En los tiempos que corren, es un error reaccionar con la mentalidad de los años 1980 y 1990, ya sea para las economías de América Latina, otros mercados emergentes o para el sistema global. En un mundo con exceso de ahorro (siguiendo la hipótesis de la “saturación del ahorro” del expresidente de la Fed, Ben Bernanke), escasez de inversión (siguiendo la hipótesis de “estancamiento secular” del exsecretario del Tesoro, Lawrence Summers) y tasas de interés que han tocado fondo, el concepto de austeridad debe ser reexaminado.
En otras palabras, necesitamos un cambio de paradigma hacia la austeridad inteligente.

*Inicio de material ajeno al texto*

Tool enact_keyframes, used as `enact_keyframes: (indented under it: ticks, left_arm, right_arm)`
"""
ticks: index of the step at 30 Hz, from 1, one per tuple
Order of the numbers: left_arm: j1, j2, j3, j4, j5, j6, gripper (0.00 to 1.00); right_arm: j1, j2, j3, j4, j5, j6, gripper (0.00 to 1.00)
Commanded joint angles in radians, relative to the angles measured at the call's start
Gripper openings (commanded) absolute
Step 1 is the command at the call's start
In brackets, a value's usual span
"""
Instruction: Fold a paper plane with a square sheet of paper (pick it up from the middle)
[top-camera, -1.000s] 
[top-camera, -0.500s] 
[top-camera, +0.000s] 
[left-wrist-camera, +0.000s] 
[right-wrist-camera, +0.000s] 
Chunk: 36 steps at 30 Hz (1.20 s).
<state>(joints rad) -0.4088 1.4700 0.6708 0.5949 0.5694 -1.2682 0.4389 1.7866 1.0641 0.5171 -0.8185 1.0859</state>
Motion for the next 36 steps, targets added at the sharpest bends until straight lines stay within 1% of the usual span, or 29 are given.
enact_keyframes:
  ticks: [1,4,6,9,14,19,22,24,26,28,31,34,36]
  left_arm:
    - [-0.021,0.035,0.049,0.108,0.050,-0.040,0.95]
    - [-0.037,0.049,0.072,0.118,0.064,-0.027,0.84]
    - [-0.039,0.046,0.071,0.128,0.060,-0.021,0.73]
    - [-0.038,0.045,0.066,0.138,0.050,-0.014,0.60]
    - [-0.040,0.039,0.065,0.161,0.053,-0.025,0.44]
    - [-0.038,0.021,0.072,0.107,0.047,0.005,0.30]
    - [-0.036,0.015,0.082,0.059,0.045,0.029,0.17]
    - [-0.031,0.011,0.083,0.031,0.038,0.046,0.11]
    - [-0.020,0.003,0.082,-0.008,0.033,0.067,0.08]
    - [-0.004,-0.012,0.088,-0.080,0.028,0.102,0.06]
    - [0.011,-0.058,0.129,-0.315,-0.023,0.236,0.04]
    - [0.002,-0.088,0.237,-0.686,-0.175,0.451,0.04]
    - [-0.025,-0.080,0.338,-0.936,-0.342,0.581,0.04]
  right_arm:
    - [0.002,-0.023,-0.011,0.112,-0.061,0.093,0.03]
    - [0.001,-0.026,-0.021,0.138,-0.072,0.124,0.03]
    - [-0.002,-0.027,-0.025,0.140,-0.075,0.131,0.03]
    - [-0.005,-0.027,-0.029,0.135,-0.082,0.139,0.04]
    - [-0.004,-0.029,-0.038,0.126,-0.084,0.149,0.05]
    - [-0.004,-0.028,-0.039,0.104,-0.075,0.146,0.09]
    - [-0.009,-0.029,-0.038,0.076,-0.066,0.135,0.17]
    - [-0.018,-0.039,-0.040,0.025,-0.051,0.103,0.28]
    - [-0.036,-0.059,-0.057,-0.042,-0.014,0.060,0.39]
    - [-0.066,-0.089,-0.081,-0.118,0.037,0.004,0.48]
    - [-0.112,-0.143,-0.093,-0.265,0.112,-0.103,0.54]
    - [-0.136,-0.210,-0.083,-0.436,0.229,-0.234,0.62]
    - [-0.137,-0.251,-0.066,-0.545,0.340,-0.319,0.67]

Tomemos como ejemplo a América Latina, una región con un enorme déficit de infraestructura que impide la conectividad a los mercados regionales y globales. Una región con una calidad de educación que deja mucho que desear y que, de acuerdo con el Programa para la Evaluación Internacional de Alumnos (PISA), administrado por la OCDE, el 60 % de los estudiantes de 15 años de los países de la región no tienen las destrezas mínimas para entrar de manera productiva en los mercados formales de trabajo y aumentar así las posibilidades de lograr una trayectoria profesional satisfactoria. Una región con unos niveles de informalidad desbocados, donde el 70 % de la población activa del país latinoamericano típico está empleada por el sector informal, causando una miniaturización de la economía en donde una parte desproporcionadamente grande de la producción se genera en empresas muy pequeñas y poco productivas.
Debemos seguir empujando las políticas impositivas y de gasto público que se aprovechan de las bajas tasas de interés para promover la mejora de la productividad en inversiones de infraestructura y capital humano o —como sugirió el profesor Ricardo Hausmann de la Universidad de Harvard— en la vivienda, el transporte urbano y los servicios sociales con el fin de conectar a los trabajadores informales con las redes urbanas en donde la producción moderna se lleva a cabo.
La comunidad internacional debe desempeñar un papel clave para garantizar que este tipo de inversiones se siguen empujando. Por ello, los bancos de desarrollo deberían volver a los principios básicos y utilizar su capacidad para aprovechar los recursos económicos en los mercados globales y canalizar esos recursos hacia los mercados emergentes, asegurando simultáneamente que esos recursos se canalizan hacia inversiones socialmente productivas. El FMI debería garantizar que únicamente se canalizan recursos a países con un marco macroeconómico coherente y asegurar que las inversiones socialmente productivas no se computan como déficit o deuda porque, en términos económicos, no lo son. De esta forma, las agencias de calificación y los mercados pueden quedarse tranquilos y saber que los recursos abundantes y baratos se están utilizando de forma inteligente exclusivamente por los países elegibles en proyectos elegibles.
Hasta ahora, el debate de qué nivel de austeridad es el adecuado ha sido confinado a los países desarrollados que pagan tasas de interés liliputienses, como EE.UU., Alemania y Gran Bretaña. Sin embargo, este debate debe ampliarse para abarcar a las economías emergentes. Al fin y al cabo, es en el mundo emergente donde se encuentran muchas, si no la mayoría, de las oportunidades de inversión socialmente rentables. Si el sistema financiero global no está realizando la tarea de asignar los recursos excedentes financieros y de capital a las economías emergentes y está forzando sobre ellos una austeridad excesiva, las instituciones financieras internacionales deberían intervenir para llenar el vacío, ya sea directamente o promoviendo asociaciones público-privadas e inversiones del sector privado.
Las bajas tasas de interés no deben dar luz verde para gastar de manera irresponsable, puesto que en aquellos países con tasas de interés al cero por ciento, también ha de pagarse el pago de capital. El apoyo de la comunidad internacional hacia la austeridad inteligente (en los mercados emergentes que combinan un marco macroeconómico creíble con un gasto público responsable) extendería los beneficios de las bajas tasas de interés en todo el mundo y ayudaría a reavivar el crecimiento global.